“You are superstitious,” replied Dredmond, with a little scornful curl of his handsome lips.

“If it should result in your carrying Miss Brownie Douglas off to the old country with you, there would be a buzzing about your ears, I can tell you; for not a few have their eye fixed already upon the dainty elf with her golden pile in prospect.”

“Are you among the number, Gordon?” asked his friend, with a keen glance at the young man.

“Not I, my boy; my star shines from another quarter,” Gordon replied, laughingly, though growing red in the face with the acknowledgment.

“I think then, my friend, you are getting up a little romance upon your own account, and without much of a foundation to begin with. If you were interested I should not wonder, but as there is no jealousy in the matter it seems a little singular that you should jump at conclusions thus. I fear, Gordon, I shall have to set you down as a masculine match-maker.”

“Call me what you like, but I confess that I think you and that little fairy would suit each other wonderfully well.
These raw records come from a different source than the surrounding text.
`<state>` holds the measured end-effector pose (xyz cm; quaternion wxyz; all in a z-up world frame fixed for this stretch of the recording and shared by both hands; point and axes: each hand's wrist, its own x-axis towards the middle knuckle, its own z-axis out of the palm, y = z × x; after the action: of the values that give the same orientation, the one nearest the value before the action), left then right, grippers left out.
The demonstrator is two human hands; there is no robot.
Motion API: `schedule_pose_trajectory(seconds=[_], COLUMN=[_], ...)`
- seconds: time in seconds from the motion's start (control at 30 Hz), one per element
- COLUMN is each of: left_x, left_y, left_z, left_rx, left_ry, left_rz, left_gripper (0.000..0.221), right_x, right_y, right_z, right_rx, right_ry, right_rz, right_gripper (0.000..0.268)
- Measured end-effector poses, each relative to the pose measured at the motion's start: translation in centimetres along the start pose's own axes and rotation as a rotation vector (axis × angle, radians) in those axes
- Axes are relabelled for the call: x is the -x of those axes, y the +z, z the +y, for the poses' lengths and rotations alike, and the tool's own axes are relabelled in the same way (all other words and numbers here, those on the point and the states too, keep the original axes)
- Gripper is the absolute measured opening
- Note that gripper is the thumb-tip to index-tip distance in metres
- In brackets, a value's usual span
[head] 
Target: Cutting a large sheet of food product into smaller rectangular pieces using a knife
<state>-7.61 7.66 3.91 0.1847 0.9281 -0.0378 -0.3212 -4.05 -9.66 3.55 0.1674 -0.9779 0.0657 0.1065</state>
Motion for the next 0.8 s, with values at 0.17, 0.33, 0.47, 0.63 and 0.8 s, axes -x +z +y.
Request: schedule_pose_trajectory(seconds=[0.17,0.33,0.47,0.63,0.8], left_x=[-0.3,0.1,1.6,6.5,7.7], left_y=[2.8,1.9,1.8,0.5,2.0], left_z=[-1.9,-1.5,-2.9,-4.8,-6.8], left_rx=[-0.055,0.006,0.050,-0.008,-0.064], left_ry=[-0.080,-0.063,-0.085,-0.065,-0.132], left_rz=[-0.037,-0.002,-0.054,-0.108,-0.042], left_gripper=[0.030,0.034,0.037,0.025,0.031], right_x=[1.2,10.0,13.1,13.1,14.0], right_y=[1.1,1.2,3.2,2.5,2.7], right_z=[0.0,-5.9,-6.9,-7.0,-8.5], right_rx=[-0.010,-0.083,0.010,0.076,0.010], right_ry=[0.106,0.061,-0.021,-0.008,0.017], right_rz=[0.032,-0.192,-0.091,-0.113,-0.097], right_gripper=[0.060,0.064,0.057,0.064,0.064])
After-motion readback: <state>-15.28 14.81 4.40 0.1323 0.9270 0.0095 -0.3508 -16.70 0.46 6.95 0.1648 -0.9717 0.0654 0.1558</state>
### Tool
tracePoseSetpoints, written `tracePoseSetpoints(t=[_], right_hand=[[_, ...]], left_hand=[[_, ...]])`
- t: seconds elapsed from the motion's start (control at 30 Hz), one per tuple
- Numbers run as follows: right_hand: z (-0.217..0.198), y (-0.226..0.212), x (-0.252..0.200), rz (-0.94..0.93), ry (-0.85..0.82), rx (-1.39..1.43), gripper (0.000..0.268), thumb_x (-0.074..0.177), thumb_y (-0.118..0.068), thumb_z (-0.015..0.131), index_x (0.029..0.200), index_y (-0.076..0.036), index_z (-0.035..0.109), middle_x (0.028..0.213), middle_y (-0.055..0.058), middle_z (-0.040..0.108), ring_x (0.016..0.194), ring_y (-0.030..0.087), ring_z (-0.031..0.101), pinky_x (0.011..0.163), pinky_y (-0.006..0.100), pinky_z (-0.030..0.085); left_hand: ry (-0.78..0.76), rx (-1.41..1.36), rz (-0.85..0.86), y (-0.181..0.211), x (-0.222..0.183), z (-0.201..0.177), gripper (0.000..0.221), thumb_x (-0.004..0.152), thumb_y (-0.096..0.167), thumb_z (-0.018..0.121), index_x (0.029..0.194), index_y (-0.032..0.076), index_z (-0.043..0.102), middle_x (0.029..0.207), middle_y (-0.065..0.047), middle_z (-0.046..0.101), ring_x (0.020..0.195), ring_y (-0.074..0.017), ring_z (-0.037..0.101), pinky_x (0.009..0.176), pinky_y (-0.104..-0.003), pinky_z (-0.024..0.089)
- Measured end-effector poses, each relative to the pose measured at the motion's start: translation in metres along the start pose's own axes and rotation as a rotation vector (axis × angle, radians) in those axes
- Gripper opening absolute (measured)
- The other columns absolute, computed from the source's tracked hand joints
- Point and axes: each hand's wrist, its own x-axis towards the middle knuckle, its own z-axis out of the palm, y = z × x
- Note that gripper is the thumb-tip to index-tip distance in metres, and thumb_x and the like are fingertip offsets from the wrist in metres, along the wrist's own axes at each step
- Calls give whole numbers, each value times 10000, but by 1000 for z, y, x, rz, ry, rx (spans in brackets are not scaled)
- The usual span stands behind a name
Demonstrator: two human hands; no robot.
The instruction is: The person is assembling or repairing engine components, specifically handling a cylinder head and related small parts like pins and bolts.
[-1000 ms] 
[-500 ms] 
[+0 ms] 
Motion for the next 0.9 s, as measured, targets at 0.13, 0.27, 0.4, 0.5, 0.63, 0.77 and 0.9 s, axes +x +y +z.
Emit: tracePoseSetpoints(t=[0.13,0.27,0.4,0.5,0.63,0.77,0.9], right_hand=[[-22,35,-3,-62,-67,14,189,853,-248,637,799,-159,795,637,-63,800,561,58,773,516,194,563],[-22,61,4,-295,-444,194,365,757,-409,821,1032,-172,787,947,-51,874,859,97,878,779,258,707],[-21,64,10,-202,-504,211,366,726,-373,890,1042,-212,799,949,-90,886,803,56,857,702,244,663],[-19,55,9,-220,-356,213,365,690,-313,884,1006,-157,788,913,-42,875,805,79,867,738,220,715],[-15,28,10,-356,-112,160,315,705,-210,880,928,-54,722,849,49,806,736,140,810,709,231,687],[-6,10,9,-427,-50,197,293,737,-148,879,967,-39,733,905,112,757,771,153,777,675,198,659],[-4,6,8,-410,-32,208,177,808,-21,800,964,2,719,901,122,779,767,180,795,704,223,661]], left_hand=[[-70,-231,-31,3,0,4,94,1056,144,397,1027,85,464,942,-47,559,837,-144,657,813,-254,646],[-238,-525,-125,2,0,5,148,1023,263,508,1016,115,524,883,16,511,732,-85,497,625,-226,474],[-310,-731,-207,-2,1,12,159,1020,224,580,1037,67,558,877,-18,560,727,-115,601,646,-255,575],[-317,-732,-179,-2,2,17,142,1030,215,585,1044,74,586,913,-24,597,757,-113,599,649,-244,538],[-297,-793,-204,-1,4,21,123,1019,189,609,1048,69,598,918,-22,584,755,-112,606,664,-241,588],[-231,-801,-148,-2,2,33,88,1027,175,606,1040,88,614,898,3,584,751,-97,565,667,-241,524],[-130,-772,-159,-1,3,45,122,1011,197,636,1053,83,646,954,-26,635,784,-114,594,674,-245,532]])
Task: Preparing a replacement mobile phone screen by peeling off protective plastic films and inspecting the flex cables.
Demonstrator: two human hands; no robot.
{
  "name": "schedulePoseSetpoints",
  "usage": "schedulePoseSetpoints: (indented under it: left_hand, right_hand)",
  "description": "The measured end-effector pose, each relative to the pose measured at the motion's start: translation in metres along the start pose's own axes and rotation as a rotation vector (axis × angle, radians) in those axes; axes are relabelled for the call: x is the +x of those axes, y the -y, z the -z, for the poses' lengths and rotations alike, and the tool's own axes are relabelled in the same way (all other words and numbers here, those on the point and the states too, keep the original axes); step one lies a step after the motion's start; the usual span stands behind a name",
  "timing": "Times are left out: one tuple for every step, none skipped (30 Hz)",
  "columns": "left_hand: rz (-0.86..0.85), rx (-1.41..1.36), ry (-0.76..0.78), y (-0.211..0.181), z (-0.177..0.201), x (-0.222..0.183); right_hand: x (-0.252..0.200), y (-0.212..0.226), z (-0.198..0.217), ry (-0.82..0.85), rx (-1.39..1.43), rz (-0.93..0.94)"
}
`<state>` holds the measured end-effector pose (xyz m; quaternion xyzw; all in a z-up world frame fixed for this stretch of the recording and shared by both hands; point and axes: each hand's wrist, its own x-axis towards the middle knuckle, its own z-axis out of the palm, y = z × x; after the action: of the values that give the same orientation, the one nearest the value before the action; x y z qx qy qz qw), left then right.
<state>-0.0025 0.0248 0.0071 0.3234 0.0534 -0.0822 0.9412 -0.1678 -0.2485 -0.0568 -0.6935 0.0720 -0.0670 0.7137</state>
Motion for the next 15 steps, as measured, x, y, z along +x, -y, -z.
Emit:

She is just the right kind of a little woman to make a——”

“Hush, my boy; do not reveal my secrets here,” interrupted Adrian Dredmond, looking anxiously around.

“Well, well, come on then to Machinery Hall; but, Dredmond, I think you are over modest about some matters.”

“It is a failing which will never harm anybody,” the young man replied, smiling; then linking arms in a friendly way with his companion, they wended their way to view that wonder of modern achievements, the Corliss engine, and those countless other inventions of the human brain.